Le Xinjiang est l’une des régions chinoises dont la population est la plus diversifiée sur le plan ethnique. Plus de la moitié de ses 22 millions d’habitant·e·s appartiennent à des groupes ethniques principalement d’origine turque et majoritairement musulmans, parmi lesquels les Ouïghours (environ 11,3 millions de personnes), les Kazakhs (environ 1,6 million) et d’autres populations dont les langues, les cultures et les modes de vie sont très différents de ceux des Hans, qui sont majoritaires en Chine « intérieure ».
Depuis 2017, sous prétexte de lutter contre le « terrorisme » et l’« extrémisme religieux », l’État chinois commet des violences systématiques et de grande ampleur à l’encontre des personnes musulmanes qui vivent dans le Xinjiang. On estime que plus d’un million de personnes ont été placées en détention arbitrairement dans des camps d’internement un peu partout dans le Xinjiang depuis 2017.

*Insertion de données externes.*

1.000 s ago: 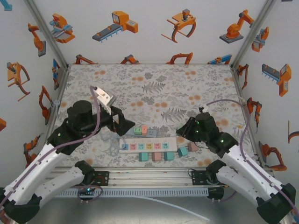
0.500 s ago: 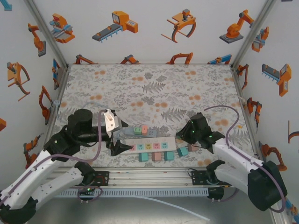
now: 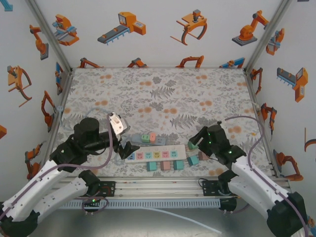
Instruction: Pull the plug off the socket
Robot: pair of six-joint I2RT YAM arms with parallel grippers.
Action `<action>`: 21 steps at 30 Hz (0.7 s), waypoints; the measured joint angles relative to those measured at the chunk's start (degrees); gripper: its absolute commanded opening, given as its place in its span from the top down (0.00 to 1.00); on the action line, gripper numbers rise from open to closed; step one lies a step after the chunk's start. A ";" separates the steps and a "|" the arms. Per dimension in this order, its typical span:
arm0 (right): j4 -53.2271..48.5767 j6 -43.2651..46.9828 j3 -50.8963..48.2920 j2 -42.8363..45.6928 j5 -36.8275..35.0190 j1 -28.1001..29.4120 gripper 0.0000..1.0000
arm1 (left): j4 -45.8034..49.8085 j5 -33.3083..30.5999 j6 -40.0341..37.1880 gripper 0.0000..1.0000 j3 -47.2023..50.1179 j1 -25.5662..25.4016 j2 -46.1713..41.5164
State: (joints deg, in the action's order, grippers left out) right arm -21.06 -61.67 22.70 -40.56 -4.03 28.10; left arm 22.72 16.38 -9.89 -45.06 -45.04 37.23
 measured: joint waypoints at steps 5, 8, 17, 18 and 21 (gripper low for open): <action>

Le rapport d’Amnesty International intitulé « Comme si nous étions ennemis de guerre » - internements, torture et persécutions perpétrés à une échelle massive contre les musulmans du Xinjiang est le document le plus complet à ce jour sur la répression écrasante que subissent les Ouïghours, les Kazakhs et d’autres minorités ethniques à majorité musulmane dans le Xinjiang. La nouvelle enquête d’Amnesty International décrit les violations des droits humains perpétrées par les autorités chinoises dans le Xinjiang entre 2017 et 2021, y compris celles qui sont commises en dehors des camps d’internement. Essentiellement fondé sur des récits de première main recueillis par Amnesty International auprès de plus de 50 témoins et ancien·ne·s détenu·e·s de camps d’internement, qui pour la plupart ne s’étaient jamais exprimés publiquement jusqu’ici, le rapport aborde ce qu’ils ont vécu au moment de l’arrestation, à l’intérieur des camps d’internement et après leur libération des camps.
Les éléments que l’organisation a rassemblés fournissent une base factuelle qui permet de conclure que l’État chinois a perpétré au moins les crimes contre l’humanité suivants : emprisonnement ou privation importante de liberté physique en violation des règles fondamentales du droit international, torture et persécution.
Les autorités chinoises ont nié l’existence des camps d’internement jusqu’en octobre 2018, et ont ensuite affirmé qu’il s’agissait de centres de « formation professionnelle » gratuite et volontaire. Selon elles, l’objectif de cette formation est de dispenser un enseignement technique et professionnel pour permettre à ces personnes de trouver un emploi et de devenir des citoyens « utiles ». Les explications de la Chine, cependant, contredisent les informations recueillies auprès d’ancien·ne·s détenu·e·s faisant état de coups, de privation de nourriture et de détention à l’isolement.
La Chine a rejeté les demandes de la communauté internationale, y compris d’Amnesty International, l’appelant à autoriser des experts indépendants à se rendre librement dans la région du Xinjiang. En revanche, elle a multiplié les efforts pour faire taire les critiques en invitant des délégations de divers pays à se rendre au Xinjiang pour des visites soigneusement orchestrées et surveillées de près.
Il faut que la Chine ferme immédiatement tous les camps d’internement qui existent encore et libère toutes les personnes qui se trouvent dans ces établissements ou d’autres centres de détention – y compris les prisons – dans le Xinjiang, à moins que suffisamment d’éléments crédibles et recevables ne prouvent qu’elles ont commis une infraction reconnue par le droit international. Il est nécessaire qu’une enquête indépendante et efficace soit menée sur les présomptions de crimes contre l’humanité et d’autres graves violations des droits humains qui sont décrits dans le rapport « Comme si nous étions des ennemis de guerre ». Toutes les personnes raisonnablement soupçonnées d’être pénalement responsables de ces actes doivent être traduites en justice dans le cadre de procès équitables.